奏英と「逃げない」と約束をした。ただの指切りだが、約束を破ればなにをされるかわからない。ヘタレと罵られても、そう簡単に逃げる覚悟はできないのだ。
ああ、そうだ。
まず、玄関のドアが開くかどうかだけ調べよう。
ドキドキと高鳴る胸を抑え、玄関へ小走りで向かう。外から足音が聞こえないか耳を澄ませた後、後手に縛られた手を器用に伸ばし、ゆっくりとドアノブに手をかけた。
ガチャ
「……あ、れ…開かねぇ……?」
ガチャガチャ、と、押しても引いても開く気配がない。
一歩引いてドア全体を見てみると、下の方に見たことのない鉄製の器具が取り付けてあった。よく見てみると、どうやら小さな鍵が必要らしい。これのせいで開かないのか。
予想はしていたが、やっぱりアイツも俺を信用してない。そんなに、俺に逃げられたくないのか……。
” 侑太郎……好きだよ ”
「っ……何思い出してんだよ…」
耳の奥で、奏英の声がする。あの柔らかくて、どこか艶めかしい唇で。何度もキスされたせいか、俺まで思考がおかしくなっちまってるのかもしれない。
「鍵……、鍵探さねぇと…」
何も罪悪感なんて、感じる必要はないんだ。
アイツは凶悪犯で、俺は被害者。百人に聞いて、百人がそう答える。
そうだ、俺は悪くない。奏英を裏切ってなんか、いない。
早く、早く。
手当たり次第に棚の引き出しを開け、鍵らしきものを探す。鍵は奏英が持っているかもしれない。でも、針金か、あわよくば予備の鍵なんかがあればなんとかできるかもしれない。

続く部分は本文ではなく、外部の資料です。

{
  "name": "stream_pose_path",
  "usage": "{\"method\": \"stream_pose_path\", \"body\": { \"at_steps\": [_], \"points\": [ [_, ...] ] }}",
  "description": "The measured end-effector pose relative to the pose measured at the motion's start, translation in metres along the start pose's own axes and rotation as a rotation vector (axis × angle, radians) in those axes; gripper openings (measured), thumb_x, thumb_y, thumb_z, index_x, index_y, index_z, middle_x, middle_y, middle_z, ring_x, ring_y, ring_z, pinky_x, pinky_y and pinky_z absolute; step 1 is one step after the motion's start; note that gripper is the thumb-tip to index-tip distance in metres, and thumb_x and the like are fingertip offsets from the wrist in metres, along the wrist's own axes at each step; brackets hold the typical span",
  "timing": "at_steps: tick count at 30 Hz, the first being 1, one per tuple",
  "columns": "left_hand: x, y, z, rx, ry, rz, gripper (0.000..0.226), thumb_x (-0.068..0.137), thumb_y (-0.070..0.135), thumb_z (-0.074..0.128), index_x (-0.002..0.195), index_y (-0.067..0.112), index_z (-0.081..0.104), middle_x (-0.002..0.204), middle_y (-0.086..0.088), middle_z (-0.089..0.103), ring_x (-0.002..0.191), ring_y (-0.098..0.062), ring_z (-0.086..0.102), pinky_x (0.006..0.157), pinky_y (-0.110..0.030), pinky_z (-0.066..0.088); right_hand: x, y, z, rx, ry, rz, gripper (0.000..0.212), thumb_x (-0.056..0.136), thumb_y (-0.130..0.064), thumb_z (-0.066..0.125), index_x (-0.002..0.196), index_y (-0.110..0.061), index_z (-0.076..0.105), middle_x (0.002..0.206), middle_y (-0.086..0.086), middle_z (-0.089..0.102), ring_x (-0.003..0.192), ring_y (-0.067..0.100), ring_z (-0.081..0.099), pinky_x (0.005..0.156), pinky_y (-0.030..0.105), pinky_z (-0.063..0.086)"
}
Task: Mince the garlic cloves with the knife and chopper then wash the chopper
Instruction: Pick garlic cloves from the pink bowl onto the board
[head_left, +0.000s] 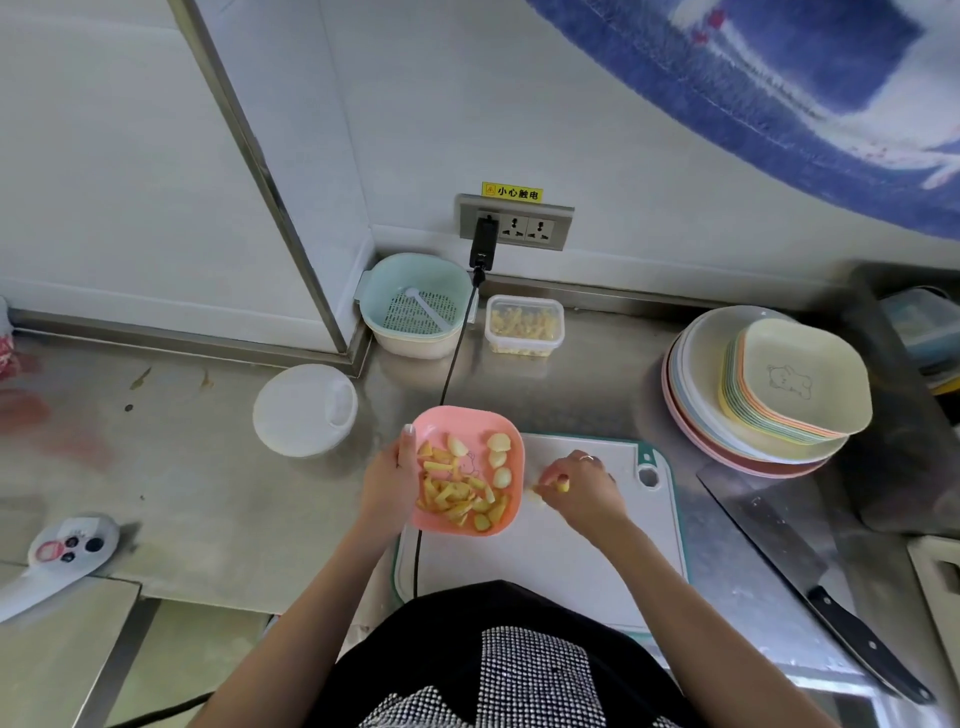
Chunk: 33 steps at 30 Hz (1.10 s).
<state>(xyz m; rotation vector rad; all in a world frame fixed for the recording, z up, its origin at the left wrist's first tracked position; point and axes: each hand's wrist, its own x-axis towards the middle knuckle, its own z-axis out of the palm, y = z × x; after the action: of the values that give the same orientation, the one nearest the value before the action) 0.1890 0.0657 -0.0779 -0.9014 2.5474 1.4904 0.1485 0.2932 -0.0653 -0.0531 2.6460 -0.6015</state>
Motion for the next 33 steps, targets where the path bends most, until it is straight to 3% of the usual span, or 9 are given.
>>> {"method": "stream_pose_path", "body": {
  "at_steps": [3, 5, 10, 16, 18, 20, 22, 27, 33],
  "points": [
    [-0.001, 0.0, -0.002, 0.047, -0.011, 0.019, 0.052, 0.103, 0.042, 0.021, 0.09, 0.011, 0.06, 0.082, -0.007, 0.061, 0.083, -0.027, 0.056, 0.075, -0.031, 0.038, 0.0, -0.01, -0.014, 0.188, 0.214, -0.014, 0.014, 0.088, -0.03, 0.064, 0.093, -0.019, 0.072, 0.09, -0.004, 0.057, 0.094, 0.02, 0.057, 0.072, 0.026, 0.038],
    [-0.001, 0.0, -0.002, 0.069, -0.015, 0.029, 0.053, 0.103, 0.044, 0.021, 0.082, 0.012, 0.058, 0.074, -0.004, 0.059, 0.08, -0.026, 0.056, 0.073, -0.031, 0.037, 0.002, -0.023, -0.024, 0.178, 0.315, -0.155, 0.013, 0.087, -0.028, 0.066, 0.096, -0.021, 0.071, 0.092, -0.003, 0.059, 0.098, 0.02, 0.053, 0.077, 0.03, 0.042],
    [-0.002, 0.007, 0.002, 0.099, -0.068, 0.048, 0.055, 0.103, 0.043, 0.023, 0.074, 0.012, 0.057, 0.067, 0.003, 0.055, 0.073, -0.022, 0.054, 0.069, -0.031, 0.035, 0.006, -0.068, -0.028, -0.23, 0.031, -0.537, 0.037, 0.089, -0.023, 0.059, 0.125, -0.035, 0.059, 0.121, -0.001, 0.052, 0.12, 0.02, 0.04, 0.098, 0.032, 0.029],
    [-0.004, 0.009, 0.002, 0.089, -0.086, 0.068, 0.057, 0.103, 0.043, 0.024, 0.066, 0.012, 0.054, 0.064, 0.0, 0.056, 0.07, -0.022, 0.056, 0.064, -0.03, 0.034, 0.013, -0.076, -0.015, -0.444, 0.025, -0.626, 0.026, 0.091, -0.026, 0.055, 0.117, -0.027, 0.059, 0.122, -0.003, 0.052, 0.12, 0.02, 0.039, 0.097, 0.031, 0.028],
    [-0.004, 0.009, 0.001, 0.074, -0.093, 0.053, 0.058, 0.103, 0.045, 0.023, 0.074, 0.01, 0.059, 0.069, -0.002, 0.059, 0.076, -0.025, 0.058, 0.07, -0.031, 0.037, 0.012, -0.071, -0.017, -0.305, 0.067, -0.607, 0.029, 0.088, -0.027, 0.06, 0.117, -0.025, 0.061, 0.119, -0.002, 0.056, 0.117, 0.021, 0.043, 0.096, 0.032, 0.031],
    [-0.003, 0.011, -0.001, 0.074, -0.08, 0.045, 0.058, 0.103, 0.045, 0.021, 0.079, 0.008, 0.06, 0.075, -0.005, 0.061, 0.08, -0.026, 0.058, 0.074, -0.033, 0.039, 0.011, -0.058, -0.024, -0.019, 0.243, -0.494, 0.028, 0.085, -0.024, 0.066, 0.113, -0.023, 0.066, 0.113, -0.001, 0.064, 0.11, 0.025, 0.05, 0.09, 0.035, 0.039],
    [-0.004, 0.013, -0.005, 0.072, -0.02, 0.027, 0.055, 0.103, 0.044, 0.023, 0.085, 0.009, 0.061, 0.081, -0.007, 0.061, 0.083, -0.026, 0.055, 0.076, -0.032, 0.038, 0.01, -0.038, -0.032, 0.068, 0.358, -0.361, 0.024, 0.085, -0.022, 0.067, 0.109, -0.023, 0.067, 0.108, 0.0, 0.065, 0.105, 0.026, 0.052, 0.084, 0.033, 0.04],
    [-0.001, 0.013, -0.017, 0.044, 0.131, 0.053, 0.054, 0.103, 0.042, 0.024, 0.083, 0.005, 0.059, 0.084, -0.014, 0.061, 0.085, -0.032, 0.056, 0.074, -0.034, 0.037, -0.003, -0.002, -0.028, -0.229, 0.034, -0.143, 0.027, 0.084, -0.035, 0.067, 0.109, -0.031, 0.06, 0.116, -0.004, 0.053, 0.117, 0.019, 0.042, 0.094, 0.032, 0.032],
    [-0.006, 0.014, -0.016, 0.022, 0.112, 0.013, 0.056, 0.104, 0.041, 0.024, 0.096, 0.002, 0.063, 0.089, -0.012, 0.059, 0.086, -0.027, 0.051, 0.077, -0.031, 0.033, -0.008, -0.012, -0.004, -0.346, -0.005, -0.172, 0.035, 0.084, -0.041, 0.066, 0.116, -0.031, 0.055, 0.122, -0.002, 0.051, 0.119, 0.02, 0.04, 0.096, 0.034, 0.034]
  ]
}}
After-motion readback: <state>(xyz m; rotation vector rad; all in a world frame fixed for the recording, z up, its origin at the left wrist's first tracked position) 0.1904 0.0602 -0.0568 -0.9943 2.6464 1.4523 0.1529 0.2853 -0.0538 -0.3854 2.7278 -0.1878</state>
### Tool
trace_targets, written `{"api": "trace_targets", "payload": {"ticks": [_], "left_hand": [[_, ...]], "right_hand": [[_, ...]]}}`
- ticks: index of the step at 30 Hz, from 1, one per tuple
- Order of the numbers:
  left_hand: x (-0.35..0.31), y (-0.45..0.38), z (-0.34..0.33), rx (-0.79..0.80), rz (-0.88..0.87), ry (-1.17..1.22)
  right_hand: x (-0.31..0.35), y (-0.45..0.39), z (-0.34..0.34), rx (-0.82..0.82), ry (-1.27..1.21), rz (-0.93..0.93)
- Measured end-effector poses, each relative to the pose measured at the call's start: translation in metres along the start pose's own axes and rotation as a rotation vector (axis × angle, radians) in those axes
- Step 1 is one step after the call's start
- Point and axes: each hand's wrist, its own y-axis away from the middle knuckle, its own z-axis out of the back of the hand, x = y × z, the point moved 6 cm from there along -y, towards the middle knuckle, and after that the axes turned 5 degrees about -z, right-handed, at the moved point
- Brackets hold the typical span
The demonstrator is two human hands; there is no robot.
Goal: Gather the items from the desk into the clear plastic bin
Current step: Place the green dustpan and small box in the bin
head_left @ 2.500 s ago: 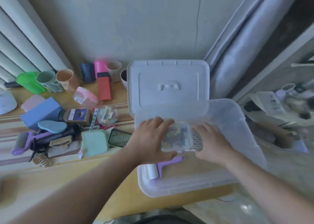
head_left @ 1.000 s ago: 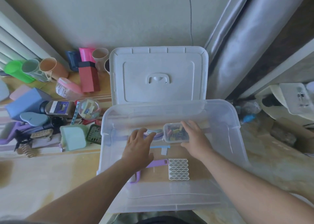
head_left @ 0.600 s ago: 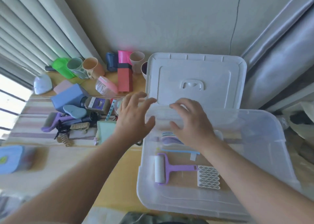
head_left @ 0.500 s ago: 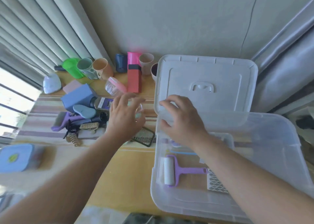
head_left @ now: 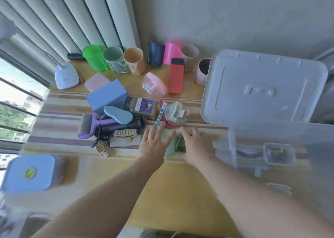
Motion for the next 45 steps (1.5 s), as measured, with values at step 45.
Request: {"api": "trace_targets", "payload": {"ticks": [45], "left_hand": [[-0.297, 0.015, 0.129, -0.154, -0.365, 0.287]], "right_hand": [[-0.286, 0.123, -0.049, 0.235, 0.055, 0.441]]}}
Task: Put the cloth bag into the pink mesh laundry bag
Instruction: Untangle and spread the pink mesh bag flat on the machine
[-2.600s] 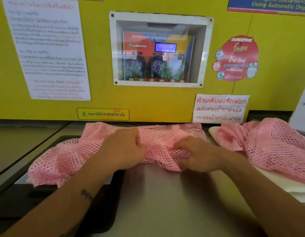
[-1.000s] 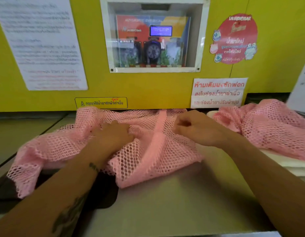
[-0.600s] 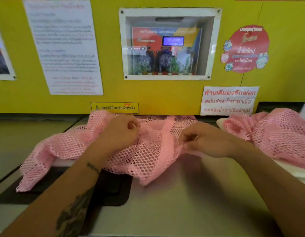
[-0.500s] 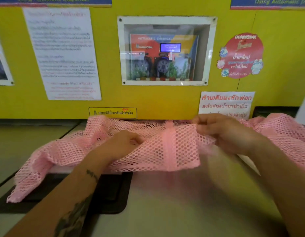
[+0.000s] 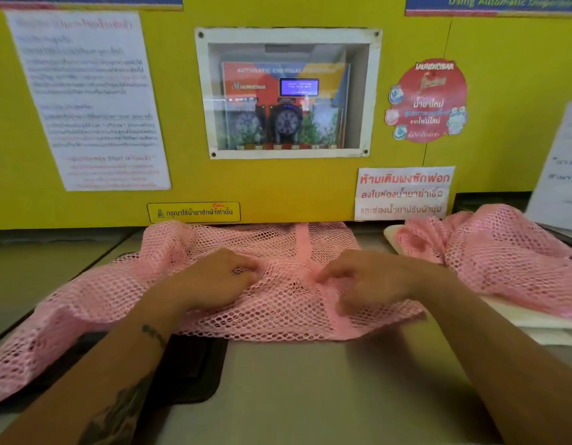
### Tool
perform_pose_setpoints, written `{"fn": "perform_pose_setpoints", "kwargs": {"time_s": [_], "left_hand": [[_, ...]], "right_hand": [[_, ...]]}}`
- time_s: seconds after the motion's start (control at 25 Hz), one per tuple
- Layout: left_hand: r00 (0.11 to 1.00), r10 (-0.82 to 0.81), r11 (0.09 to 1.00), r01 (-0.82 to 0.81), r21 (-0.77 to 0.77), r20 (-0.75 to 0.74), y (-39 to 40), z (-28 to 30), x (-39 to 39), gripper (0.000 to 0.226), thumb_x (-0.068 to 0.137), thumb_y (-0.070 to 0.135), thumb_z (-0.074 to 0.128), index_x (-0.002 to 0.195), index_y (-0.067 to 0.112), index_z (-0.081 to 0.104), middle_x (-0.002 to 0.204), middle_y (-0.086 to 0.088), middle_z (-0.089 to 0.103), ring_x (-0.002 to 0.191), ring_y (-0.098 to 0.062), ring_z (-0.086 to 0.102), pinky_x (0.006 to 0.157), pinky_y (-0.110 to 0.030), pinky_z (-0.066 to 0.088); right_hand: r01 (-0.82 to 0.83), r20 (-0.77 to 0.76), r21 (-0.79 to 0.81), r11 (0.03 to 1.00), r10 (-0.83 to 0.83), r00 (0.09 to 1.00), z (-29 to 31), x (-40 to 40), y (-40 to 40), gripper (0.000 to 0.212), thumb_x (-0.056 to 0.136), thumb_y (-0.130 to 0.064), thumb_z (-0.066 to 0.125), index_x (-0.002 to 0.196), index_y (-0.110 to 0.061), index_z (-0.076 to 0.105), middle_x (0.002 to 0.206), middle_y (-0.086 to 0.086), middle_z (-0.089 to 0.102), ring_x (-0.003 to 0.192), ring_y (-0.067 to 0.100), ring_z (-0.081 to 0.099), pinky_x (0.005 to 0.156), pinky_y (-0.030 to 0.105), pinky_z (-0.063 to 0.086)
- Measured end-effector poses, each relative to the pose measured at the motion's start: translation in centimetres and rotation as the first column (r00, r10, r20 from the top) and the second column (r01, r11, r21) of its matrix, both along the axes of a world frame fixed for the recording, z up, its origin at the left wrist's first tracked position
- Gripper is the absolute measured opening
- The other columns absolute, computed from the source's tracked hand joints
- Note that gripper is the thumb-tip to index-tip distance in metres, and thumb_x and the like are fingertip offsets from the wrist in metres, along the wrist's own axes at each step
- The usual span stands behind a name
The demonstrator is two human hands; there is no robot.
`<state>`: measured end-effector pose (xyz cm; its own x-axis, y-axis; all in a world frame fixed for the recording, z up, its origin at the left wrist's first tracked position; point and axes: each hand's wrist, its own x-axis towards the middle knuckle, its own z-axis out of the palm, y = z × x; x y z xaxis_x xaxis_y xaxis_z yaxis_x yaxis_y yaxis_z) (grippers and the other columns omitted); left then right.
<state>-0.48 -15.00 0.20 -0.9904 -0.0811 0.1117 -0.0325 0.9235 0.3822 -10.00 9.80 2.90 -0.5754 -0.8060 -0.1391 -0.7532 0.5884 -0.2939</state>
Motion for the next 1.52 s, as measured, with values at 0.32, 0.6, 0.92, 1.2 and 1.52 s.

手が後手に縛られているせいで時間はかかるが、今はただ必死だっだ。
しかし、いくら探しても目当てのものは出てこない。それどころか、棚はどれも空っぽで、モデルルームに置いてある家具のように綺麗だった。
「畜生……」
やっぱり、そんな都合よくあるわけ無いか、と諦めかけると、台所が目に入った。
いつも奏英しか入らない場所。
そこだと、直感的に思った。
走って台所へ行き、食器棚から冷蔵庫まで全てを開ける。そこは棚とは違い食器や食材が並べてあって、探すのも一苦労だった。
「あ……」
冷蔵庫の中を汗だぐになって漁っていた、その時。